**What the task asks:** Using the entries that follow, report the number of lines that include the string "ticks", without any other text.

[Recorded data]

==*==

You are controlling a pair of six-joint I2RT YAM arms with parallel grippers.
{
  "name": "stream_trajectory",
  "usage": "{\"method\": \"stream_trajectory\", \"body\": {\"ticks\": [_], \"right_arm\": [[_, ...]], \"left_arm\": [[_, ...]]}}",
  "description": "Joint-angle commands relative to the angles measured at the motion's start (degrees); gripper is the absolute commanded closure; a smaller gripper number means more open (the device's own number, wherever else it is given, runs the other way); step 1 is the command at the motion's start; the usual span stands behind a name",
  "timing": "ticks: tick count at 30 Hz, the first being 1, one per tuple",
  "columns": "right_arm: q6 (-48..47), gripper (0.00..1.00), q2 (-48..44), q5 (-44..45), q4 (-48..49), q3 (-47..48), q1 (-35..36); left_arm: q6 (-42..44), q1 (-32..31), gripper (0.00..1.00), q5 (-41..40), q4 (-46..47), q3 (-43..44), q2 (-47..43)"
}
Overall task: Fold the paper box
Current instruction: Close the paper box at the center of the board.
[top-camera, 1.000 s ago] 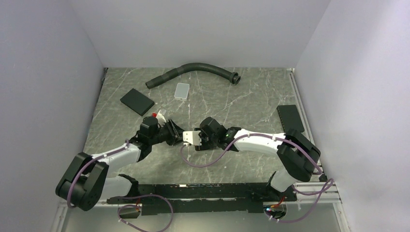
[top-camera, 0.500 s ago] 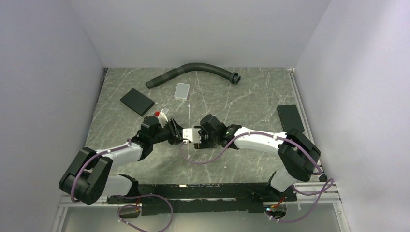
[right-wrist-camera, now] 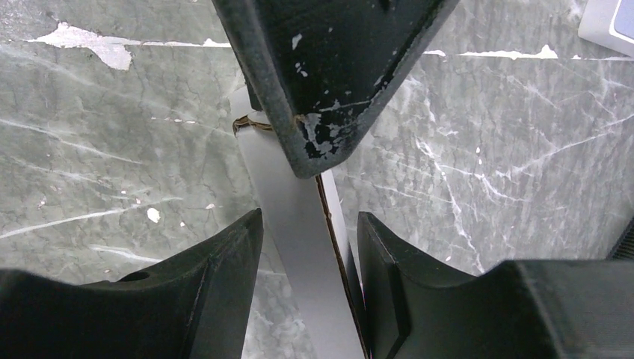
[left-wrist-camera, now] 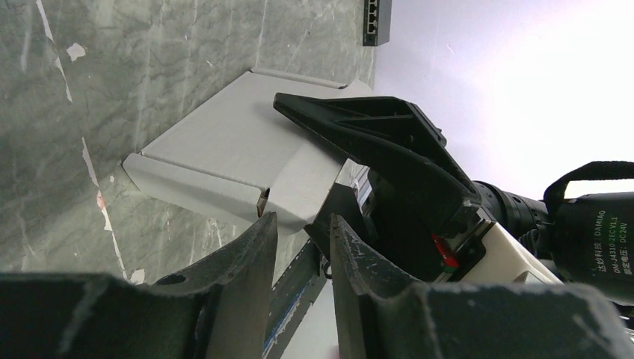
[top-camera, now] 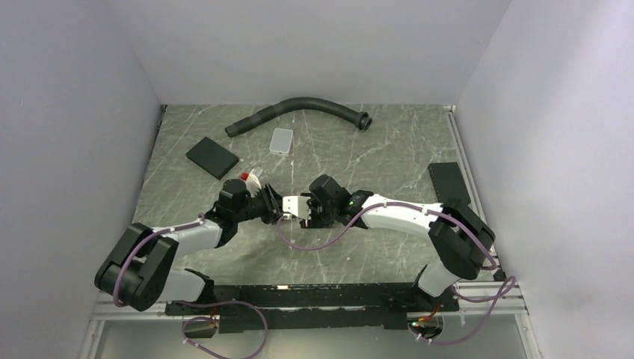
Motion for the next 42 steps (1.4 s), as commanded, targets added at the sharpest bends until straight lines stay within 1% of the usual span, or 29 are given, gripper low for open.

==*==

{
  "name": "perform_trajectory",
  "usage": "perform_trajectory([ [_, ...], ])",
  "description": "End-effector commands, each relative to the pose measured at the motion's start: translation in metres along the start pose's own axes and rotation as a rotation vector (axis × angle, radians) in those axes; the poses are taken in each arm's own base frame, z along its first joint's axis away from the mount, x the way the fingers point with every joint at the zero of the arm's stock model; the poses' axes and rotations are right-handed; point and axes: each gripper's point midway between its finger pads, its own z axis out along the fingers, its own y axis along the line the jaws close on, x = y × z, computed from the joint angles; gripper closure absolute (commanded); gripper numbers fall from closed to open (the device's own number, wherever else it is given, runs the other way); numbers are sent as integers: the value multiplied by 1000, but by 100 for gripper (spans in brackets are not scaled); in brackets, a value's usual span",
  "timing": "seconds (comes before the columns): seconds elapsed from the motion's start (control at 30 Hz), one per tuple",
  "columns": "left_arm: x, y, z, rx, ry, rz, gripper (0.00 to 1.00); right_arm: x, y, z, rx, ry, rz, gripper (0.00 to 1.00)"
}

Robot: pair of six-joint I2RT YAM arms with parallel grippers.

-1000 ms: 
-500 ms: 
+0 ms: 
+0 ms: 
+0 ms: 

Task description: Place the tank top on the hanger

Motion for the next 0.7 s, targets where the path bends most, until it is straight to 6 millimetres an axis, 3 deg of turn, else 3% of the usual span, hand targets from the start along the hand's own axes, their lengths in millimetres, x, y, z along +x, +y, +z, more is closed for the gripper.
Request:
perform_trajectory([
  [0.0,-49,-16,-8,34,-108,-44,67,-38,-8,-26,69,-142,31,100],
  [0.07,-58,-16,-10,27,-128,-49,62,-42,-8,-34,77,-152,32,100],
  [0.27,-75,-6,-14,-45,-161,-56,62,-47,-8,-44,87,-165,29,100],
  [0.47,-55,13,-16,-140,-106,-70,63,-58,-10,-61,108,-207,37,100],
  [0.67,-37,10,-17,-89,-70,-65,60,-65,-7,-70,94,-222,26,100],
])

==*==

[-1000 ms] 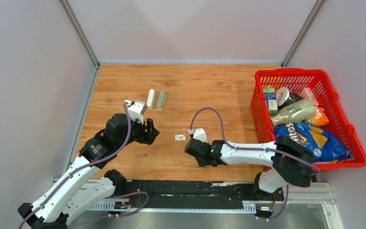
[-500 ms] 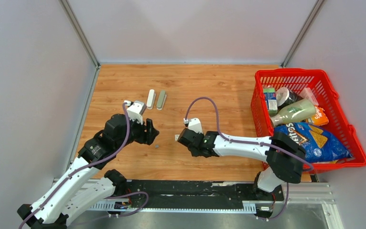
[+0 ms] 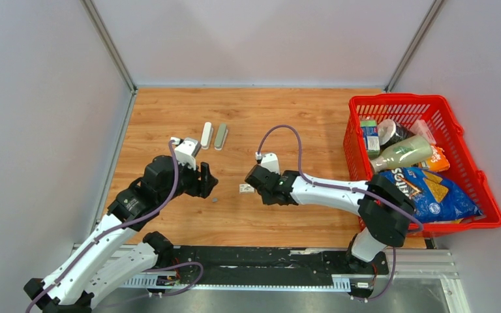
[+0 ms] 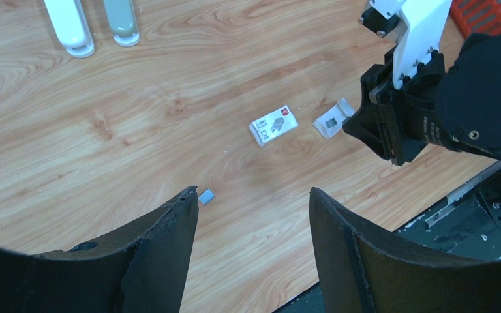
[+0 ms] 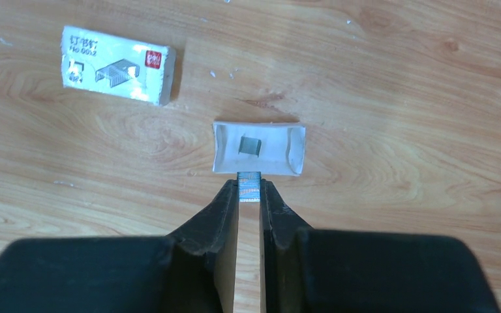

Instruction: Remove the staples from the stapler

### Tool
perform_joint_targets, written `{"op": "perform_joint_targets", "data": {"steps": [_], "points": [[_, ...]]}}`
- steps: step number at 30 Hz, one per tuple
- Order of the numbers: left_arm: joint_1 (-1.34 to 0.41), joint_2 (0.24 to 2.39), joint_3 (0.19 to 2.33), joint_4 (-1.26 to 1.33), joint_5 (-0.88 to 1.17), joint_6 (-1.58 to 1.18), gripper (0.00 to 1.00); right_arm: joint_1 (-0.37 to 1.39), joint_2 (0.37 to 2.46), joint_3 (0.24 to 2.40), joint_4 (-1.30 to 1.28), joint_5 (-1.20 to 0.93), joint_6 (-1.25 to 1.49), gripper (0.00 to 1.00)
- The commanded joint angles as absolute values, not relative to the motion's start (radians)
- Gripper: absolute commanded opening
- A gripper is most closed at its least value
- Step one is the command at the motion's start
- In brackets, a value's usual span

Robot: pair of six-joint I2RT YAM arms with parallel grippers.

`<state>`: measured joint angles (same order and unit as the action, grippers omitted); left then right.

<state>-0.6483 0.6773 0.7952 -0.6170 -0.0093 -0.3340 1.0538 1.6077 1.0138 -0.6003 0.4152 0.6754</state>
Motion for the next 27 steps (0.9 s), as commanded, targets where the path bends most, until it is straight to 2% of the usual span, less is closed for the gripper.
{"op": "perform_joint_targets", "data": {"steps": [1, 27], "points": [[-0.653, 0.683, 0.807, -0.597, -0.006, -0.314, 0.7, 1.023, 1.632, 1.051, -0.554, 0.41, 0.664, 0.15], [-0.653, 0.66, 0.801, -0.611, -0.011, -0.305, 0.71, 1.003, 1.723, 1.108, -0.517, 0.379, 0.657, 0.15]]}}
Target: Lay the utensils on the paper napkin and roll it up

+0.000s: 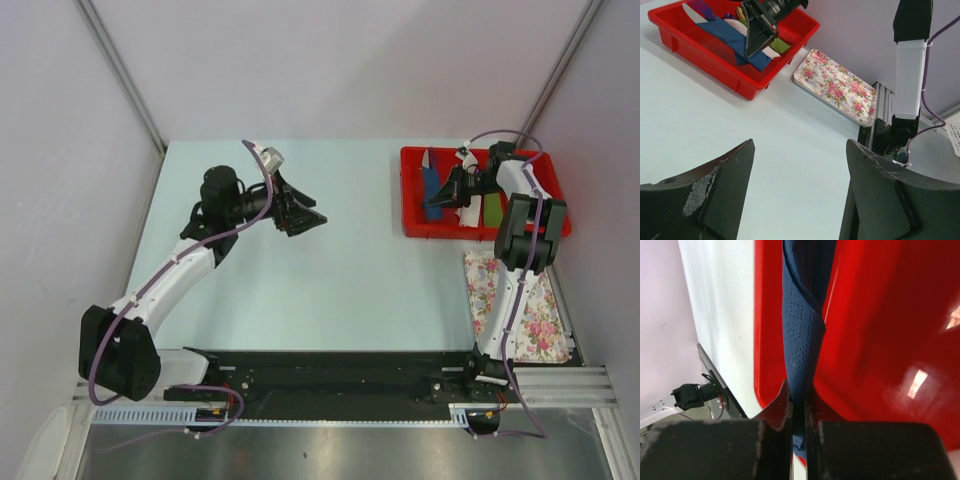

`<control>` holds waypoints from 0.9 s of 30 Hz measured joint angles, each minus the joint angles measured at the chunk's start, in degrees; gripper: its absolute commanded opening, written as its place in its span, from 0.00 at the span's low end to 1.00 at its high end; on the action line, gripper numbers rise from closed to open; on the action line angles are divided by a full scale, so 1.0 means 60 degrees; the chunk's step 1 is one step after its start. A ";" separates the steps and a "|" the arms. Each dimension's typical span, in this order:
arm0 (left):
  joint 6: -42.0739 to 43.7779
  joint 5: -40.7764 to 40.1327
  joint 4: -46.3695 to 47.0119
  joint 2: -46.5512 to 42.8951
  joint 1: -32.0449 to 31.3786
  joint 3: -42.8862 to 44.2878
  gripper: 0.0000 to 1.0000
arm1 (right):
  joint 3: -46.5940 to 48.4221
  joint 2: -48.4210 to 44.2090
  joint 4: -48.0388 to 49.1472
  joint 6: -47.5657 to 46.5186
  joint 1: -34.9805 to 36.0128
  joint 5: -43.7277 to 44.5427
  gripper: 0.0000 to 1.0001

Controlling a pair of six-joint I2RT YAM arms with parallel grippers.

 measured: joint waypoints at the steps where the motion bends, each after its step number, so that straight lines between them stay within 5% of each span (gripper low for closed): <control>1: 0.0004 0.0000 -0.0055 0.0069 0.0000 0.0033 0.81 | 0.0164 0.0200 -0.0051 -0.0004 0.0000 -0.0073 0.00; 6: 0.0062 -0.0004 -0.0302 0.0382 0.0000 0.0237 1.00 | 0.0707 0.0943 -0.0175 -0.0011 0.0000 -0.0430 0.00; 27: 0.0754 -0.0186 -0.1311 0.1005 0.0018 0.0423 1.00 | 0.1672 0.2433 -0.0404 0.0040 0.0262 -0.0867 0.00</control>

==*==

**Exercise answer:** 2